Gonna say it now and I'll get hate for it, the view of the downtown skyline (and photos from the north) from this area are better than the ones from south of the river. I await the tomatoes.
 
I biked around the area again after not visiting for a long time and wow! Even though it's still going pretty slowly, they've like doubled the townhomes and the amount of roads. I can honestly see the neighborhood taking shape, and I love the park and pier overlooking the lake! 😁

As for the LRT, the coordination of the project and the buildout of Blatchford was not ideal sure, but this is getting so overblown imo. Many of the largest and greatest cities around the world build transit in conjunction with the construction of new neighborhoods, and if the transit is completed while the area is in its infancy then that's okay. Transit attracts people, and will only increase the exponential growth of an area like Blatchford. The remarks that will inevitably come about "the train to nowhere" and "the most useless LRT station" are a result of the ever-present mainstream ignorance about urban planning. Frankly, I wouldn't surprised if certain news outlets/personas have incentives to discredit public transit and its promotion of non auto-centric growth.
 
I biked around the area again after not visiting for a long time and wow! Even though it's still going pretty slowly, they've like doubled the townhomes and the amount of roads. I can honestly see the neighborhood taking shape, and I love the park and pier overlooking the lake! 😁

As for the LRT, the coordination of the project and the buildout of Blatchford was not ideal sure, but this is getting so overblown imo. Many of the largest and greatest cities around the world build transit in conjunction with the construction of new neighborhoods, and if the transit is completed while the area is in its infancy then that's okay. Transit attracts people, and will only increase the exponential growth of an area like Blatchford. The remarks that will inevitably come about "the train to nowhere" and "the most useless LRT station" are a result of the ever-present mainstream ignorance about urban planning. Frankly, I wouldn't surprised if certain news outlets/personas have incentives to discredit public transit and its promotion of non auto-centric growth.
Yeah, I think the bigger problem than the stations being built early is still transit safety. The types of people currently living in blatchford won’t take transit that’s not safe. We have to fix that most.
 
The way things are going in this town, it'll be sitting idle for years.

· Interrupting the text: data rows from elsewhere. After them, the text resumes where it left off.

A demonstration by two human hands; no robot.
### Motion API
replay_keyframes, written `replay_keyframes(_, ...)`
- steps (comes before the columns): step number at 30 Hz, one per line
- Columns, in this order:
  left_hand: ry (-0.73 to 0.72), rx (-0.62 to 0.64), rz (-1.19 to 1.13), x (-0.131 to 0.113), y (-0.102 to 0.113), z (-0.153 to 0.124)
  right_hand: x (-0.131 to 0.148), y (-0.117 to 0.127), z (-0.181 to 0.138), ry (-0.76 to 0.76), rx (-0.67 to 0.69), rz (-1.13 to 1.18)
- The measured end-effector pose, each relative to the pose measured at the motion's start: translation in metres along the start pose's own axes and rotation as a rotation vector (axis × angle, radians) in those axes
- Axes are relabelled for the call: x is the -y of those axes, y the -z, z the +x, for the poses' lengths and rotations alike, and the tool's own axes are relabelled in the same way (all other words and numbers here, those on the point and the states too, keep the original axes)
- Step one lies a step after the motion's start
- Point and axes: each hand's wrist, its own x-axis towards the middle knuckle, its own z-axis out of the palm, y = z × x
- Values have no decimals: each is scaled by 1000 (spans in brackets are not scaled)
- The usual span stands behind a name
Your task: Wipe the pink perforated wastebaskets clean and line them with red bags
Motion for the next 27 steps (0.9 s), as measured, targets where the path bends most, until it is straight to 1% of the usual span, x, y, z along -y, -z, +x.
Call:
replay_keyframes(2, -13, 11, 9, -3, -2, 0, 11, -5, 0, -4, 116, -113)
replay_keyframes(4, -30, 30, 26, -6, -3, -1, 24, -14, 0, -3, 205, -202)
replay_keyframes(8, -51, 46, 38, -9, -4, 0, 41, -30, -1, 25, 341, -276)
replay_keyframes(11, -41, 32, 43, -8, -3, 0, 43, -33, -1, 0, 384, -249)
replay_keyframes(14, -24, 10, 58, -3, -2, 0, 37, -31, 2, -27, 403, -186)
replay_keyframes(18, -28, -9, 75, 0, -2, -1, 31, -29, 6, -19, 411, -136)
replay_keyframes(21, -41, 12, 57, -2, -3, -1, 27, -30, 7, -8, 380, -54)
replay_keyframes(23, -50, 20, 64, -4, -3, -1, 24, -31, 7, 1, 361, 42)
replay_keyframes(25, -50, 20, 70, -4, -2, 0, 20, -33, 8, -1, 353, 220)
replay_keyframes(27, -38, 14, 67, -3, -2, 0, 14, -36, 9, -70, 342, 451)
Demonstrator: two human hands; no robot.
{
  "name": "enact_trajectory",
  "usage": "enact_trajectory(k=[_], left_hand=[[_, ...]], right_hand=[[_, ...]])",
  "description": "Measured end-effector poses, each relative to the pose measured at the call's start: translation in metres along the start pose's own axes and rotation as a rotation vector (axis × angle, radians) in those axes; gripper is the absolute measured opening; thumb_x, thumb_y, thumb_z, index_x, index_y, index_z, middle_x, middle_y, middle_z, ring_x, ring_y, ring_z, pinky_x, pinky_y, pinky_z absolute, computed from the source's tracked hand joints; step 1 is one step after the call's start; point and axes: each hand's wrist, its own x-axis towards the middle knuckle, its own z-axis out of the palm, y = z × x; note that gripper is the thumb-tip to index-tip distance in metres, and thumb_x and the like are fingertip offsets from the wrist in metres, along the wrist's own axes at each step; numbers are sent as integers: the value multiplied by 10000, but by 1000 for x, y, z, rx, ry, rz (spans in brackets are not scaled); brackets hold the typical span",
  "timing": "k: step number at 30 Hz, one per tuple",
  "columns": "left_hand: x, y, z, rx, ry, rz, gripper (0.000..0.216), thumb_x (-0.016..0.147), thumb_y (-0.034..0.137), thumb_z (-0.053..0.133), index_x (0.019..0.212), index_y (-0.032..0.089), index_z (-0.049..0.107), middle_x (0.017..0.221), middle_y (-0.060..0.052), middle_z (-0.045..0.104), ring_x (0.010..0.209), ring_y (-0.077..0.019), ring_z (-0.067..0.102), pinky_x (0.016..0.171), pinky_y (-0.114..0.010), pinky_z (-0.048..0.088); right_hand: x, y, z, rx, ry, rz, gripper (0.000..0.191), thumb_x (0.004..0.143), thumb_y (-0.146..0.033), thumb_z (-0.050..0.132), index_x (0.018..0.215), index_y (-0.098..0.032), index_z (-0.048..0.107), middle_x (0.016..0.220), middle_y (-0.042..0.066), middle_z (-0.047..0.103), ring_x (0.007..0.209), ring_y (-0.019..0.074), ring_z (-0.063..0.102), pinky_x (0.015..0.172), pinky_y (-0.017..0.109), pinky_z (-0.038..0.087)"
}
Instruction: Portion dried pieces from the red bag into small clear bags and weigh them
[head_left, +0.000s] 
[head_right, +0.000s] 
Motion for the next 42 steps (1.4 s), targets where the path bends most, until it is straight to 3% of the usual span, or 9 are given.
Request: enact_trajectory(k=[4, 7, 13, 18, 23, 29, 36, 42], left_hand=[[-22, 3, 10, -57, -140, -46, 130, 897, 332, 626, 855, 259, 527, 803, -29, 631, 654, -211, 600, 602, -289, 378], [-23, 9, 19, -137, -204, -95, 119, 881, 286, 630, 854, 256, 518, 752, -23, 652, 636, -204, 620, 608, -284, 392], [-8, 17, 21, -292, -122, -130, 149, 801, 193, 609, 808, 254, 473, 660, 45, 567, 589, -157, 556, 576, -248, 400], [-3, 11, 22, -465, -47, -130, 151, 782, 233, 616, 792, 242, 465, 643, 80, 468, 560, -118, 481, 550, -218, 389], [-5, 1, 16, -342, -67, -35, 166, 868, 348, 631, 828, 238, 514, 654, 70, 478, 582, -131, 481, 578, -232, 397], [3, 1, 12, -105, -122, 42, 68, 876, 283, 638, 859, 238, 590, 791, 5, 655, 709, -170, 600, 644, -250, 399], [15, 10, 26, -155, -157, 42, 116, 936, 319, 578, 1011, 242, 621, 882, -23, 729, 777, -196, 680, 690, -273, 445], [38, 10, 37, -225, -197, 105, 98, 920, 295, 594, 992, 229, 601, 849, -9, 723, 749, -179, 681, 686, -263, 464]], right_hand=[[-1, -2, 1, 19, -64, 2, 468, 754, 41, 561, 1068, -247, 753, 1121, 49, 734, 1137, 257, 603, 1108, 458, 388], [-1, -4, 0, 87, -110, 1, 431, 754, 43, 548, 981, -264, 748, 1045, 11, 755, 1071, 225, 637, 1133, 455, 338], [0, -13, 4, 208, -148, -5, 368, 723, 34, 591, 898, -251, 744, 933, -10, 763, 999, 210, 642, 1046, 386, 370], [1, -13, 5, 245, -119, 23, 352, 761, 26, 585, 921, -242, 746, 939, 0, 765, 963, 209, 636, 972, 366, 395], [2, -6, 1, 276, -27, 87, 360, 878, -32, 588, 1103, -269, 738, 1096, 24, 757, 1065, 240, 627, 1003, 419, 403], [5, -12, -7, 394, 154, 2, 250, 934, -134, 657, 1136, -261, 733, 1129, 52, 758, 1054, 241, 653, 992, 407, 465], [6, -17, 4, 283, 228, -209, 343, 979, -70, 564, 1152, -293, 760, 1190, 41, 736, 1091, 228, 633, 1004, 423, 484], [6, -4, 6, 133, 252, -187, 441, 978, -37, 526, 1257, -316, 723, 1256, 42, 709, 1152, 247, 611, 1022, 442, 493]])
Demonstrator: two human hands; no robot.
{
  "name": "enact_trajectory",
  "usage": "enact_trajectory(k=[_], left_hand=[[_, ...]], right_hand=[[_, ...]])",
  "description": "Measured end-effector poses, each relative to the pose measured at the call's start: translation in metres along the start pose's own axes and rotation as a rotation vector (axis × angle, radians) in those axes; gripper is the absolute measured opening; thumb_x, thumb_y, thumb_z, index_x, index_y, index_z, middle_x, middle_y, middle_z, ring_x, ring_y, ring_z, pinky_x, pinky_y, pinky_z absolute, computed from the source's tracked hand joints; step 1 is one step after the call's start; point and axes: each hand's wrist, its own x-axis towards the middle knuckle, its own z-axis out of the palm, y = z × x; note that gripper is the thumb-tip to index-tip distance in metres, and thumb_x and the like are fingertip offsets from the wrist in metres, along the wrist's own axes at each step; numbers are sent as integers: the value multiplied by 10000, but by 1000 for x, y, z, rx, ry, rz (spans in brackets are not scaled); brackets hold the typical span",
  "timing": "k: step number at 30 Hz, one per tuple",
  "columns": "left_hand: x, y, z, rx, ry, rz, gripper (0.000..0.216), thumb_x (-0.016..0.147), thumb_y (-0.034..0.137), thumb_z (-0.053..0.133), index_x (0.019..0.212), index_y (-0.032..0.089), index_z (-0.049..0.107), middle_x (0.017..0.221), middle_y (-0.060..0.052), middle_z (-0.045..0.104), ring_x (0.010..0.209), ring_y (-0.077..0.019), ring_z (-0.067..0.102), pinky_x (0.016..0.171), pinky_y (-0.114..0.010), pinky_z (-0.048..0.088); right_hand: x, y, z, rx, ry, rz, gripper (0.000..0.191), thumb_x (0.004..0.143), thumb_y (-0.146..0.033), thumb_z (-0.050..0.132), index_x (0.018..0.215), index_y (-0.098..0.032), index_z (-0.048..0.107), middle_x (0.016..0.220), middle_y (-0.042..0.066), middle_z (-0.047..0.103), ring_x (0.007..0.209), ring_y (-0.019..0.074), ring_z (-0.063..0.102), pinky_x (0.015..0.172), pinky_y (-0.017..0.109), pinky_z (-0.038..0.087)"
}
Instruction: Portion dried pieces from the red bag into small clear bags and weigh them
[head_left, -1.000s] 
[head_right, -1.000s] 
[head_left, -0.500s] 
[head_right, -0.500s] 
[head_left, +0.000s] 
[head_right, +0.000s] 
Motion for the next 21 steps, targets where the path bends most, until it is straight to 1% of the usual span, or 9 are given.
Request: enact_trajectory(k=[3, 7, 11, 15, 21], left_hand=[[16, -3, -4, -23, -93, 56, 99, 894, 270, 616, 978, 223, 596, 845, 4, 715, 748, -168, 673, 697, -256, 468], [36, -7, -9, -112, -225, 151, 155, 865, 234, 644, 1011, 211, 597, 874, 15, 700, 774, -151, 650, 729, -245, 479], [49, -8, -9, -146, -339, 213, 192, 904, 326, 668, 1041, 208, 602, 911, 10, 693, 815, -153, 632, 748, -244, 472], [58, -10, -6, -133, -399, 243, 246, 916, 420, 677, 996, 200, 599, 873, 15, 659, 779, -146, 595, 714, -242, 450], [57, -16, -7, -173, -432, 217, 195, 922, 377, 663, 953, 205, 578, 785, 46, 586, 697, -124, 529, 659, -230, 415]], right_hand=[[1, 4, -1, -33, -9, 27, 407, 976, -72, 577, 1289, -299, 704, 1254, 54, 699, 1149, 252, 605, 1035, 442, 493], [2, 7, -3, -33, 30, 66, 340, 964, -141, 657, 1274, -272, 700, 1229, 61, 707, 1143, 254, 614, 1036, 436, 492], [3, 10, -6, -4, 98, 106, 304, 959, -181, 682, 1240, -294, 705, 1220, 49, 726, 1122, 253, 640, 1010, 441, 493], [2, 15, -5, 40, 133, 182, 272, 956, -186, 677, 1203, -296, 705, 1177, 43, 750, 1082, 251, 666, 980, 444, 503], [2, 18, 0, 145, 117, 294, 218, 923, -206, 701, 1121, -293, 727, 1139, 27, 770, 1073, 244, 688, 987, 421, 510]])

Remember that Blatchford itself has largely failed to live up to the original vision--remember how it was supposed to be environmentally-friendly, self-contained with cutting-edge technology? There was also supposed to be this immense demand for housing in the city core and once the airport was shut, the redevelopment was going to absolutely take off. Instead the real growth has been outside the city core--particularly outside the Henday ring. At this rate it will be an eternity before Blatchford is built out sufficiently.

This is why I vehemently oppose efforts by city councils and municipal pencil-pushers who get all googly-eyed over "exciting opportunities" like TOD (which has been a miserable failure in Edmonton) and the redevelopment of lands like Blatchford which was supposed to bring densification, revitalization, a new sense of community blah blah blah to the central city. These projects have been nothing but an embarrassment to Edmonton.

Building a station that won't operate for years, and leaving it sit idle--while there are other areas of the city crying out for transit--is absolute idiocy.

What an overly pessimistic and regressive view of this situation.

Blatchford is in its first few years of a 30 year buildout and, while it has had a slow start for various reasons (compared to the average private market cookie-cutter suburban neighborhood), it is being built nonetheless and is noticeably picking up pace.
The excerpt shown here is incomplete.